After the mother-in-law recently ratcheted up the pressure on Angelika, my bride and I to start a family, Angelika has forced the issue even further by becoming decidedly broody. My argument that another mouth to feed on a Parliamentary Secretary's salary would be difficult fails to convince her. She says: "Babies and politicians are supposed to be totally compatible. You're always seeing politicians kissing babies." Yes dear, but only when an election is near. Let's talk again in four years' time.

Monday

My minister (for obfuscation) dispatches me to address the media on a topic of national importance. We, the government, have decided to expropriate some land down south, belonging to an ex-opposition prime minister. We plan to build a six-lane highway which will pass directly through his front garden. The opposition media is outraged and one fellow even has the cheek to suggest we are doing it out of spite. Absolutely not, I tell them. This government is far too mature to resort to spite.

Tuesday

Marthese, my secretary, is retiring, so I must start interviewing her successor. Frankly I am less interested in their personal assistant skills and more interested in their physical size. A heavily overweight female would never fit into my 'office' under the stairs... which eliminates two thirds of the applicants at a stroke.

Wednesday

Today I am instructed by the PM to enrol in a one-day seminar at the university on the art of speech making.

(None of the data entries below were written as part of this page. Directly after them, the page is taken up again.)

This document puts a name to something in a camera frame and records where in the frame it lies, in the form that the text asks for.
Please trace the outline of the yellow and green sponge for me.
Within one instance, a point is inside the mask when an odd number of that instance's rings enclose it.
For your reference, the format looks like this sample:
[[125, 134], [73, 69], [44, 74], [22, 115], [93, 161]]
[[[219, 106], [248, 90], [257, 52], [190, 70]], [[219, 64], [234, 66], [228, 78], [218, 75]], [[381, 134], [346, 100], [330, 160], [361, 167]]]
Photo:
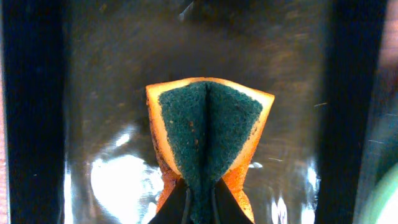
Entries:
[[211, 189], [223, 179], [244, 214], [243, 185], [274, 96], [220, 78], [186, 78], [146, 87], [152, 142], [164, 182], [161, 209], [177, 182], [190, 189], [190, 223], [213, 223]]

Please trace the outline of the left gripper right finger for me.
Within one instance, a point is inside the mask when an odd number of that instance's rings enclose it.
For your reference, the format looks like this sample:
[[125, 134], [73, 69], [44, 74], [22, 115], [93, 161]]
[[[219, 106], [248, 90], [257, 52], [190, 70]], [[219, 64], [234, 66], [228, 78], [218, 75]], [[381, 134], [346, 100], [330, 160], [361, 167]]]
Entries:
[[233, 194], [220, 179], [211, 189], [213, 224], [253, 224], [244, 214]]

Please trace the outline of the light blue plate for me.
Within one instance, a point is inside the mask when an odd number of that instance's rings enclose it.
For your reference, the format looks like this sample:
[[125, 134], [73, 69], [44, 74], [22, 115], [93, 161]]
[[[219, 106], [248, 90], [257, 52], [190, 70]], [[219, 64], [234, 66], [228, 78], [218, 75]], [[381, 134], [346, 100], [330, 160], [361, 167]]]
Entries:
[[359, 224], [397, 224], [397, 164], [371, 192], [359, 216]]

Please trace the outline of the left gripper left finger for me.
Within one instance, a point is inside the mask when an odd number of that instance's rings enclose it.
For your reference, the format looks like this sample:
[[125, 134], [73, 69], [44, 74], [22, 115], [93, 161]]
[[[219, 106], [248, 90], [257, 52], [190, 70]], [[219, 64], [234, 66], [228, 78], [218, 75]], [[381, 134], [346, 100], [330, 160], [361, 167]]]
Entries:
[[190, 189], [183, 179], [149, 224], [190, 224]]

Among the other participants are the Parliamentary Secretary for Opening Old Wounds and the PS for Finding Something Nice To Say About Austin. But I don't see the PS for Rubbishing The Opposition, the PS for Papering Over The Cracks or even the PS for Keeping The Unions Sweet. Could their absence be explained by assuming that the PM deems them not to be in need of speech-making tuition... or, as I prefer to believe, because they are all so beyond the pale that they are not worth bothering with?

Thursday

I see myself as a pretty manly sort of chap and I never baulk at stuff like visiting the dentist. I work on the premise that if I don't actually see my own blood being spilled, I'm fine. Today is different; I am among a small select group of young, healthy parliamentarians obliged to turn up at the blood bank - with media cameras in tow - to give blood and set an example to the public to do likewise.

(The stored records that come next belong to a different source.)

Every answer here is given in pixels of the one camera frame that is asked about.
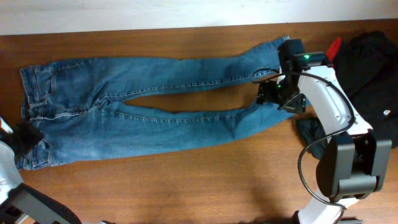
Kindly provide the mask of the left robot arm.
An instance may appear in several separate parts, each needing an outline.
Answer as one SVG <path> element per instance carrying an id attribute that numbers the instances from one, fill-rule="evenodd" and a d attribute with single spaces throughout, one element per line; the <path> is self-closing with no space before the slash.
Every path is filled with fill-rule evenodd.
<path id="1" fill-rule="evenodd" d="M 12 128 L 1 120 L 1 223 L 28 217 L 39 224 L 83 223 L 68 207 L 25 184 L 16 167 L 16 156 L 26 155 L 43 136 L 28 122 Z"/>

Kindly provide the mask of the blue denim jeans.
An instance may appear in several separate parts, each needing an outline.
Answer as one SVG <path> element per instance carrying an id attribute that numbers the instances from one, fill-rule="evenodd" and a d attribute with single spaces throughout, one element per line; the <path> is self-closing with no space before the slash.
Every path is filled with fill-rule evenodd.
<path id="1" fill-rule="evenodd" d="M 18 169 L 117 159 L 210 147 L 260 133 L 290 114 L 272 103 L 247 109 L 170 113 L 129 106 L 151 95 L 213 90 L 249 83 L 279 66 L 287 36 L 236 57 L 81 58 L 20 70 L 22 117 L 44 135 Z"/>

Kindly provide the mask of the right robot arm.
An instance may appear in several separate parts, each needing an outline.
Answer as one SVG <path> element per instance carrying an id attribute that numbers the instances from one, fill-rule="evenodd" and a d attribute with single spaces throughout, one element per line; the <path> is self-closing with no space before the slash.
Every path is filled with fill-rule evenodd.
<path id="1" fill-rule="evenodd" d="M 279 110 L 296 114 L 304 113 L 310 102 L 328 142 L 316 168 L 316 192 L 307 185 L 301 168 L 303 156 L 318 141 L 298 157 L 300 180 L 312 197 L 294 213 L 292 223 L 344 223 L 348 207 L 382 189 L 392 142 L 379 138 L 356 111 L 325 53 L 306 53 L 299 39 L 286 40 L 277 52 L 280 67 L 257 82 L 256 102 L 274 103 Z"/>

All goes well until, inadvertently glancing down to see my own blood running through a tube into a bottle, I... what the hell am I doing in a ward at Mater Dei?

Friday

After being discharged from hospital this morning, I arrive home to be greeted by Angelika and her mother. The kunjata is concerned - not for my health, naturally, but lest my brief stay in hospital has jeopardised her chances of becoming a grandmother before the year is out.

And I'm not exactly reassured by overhearing her tell Angelika: "You wouldn't listen to me. You defied me and went and married this one, when you could have had David Bonavia Harvey.

Instead he married Rachel Fsadni Borg only a few weeks before you got married.

And David's already given her one... with another on the way.

I wouldn't be surprised to hear that the one you married turns out to be gay." What?

Saturday

I normally enjoy going to friends for a dinner party. This evening, though, I have strong misgivings. It's at the home of Graziella and Mark Axisa Verona. Mark is a successful architect and Graziella is a great friend of Angelika's. Graziella has just produced a son and heir, so Angelika's broodiness is given an extra boost as she coos over the kid in its cradle thing.

Driving home, I try to put a damper on her enthusiasm for the kid by saying: We saw it all cleaned up; we didn't experience the nappy business and all that regurgitated food business. But Angelika swoons on: "Oh that wouldn't be a problem. The nanny would see to all that." A nanny! On a Parliamentary Secretary's salary! You - have - got - to - be - joking!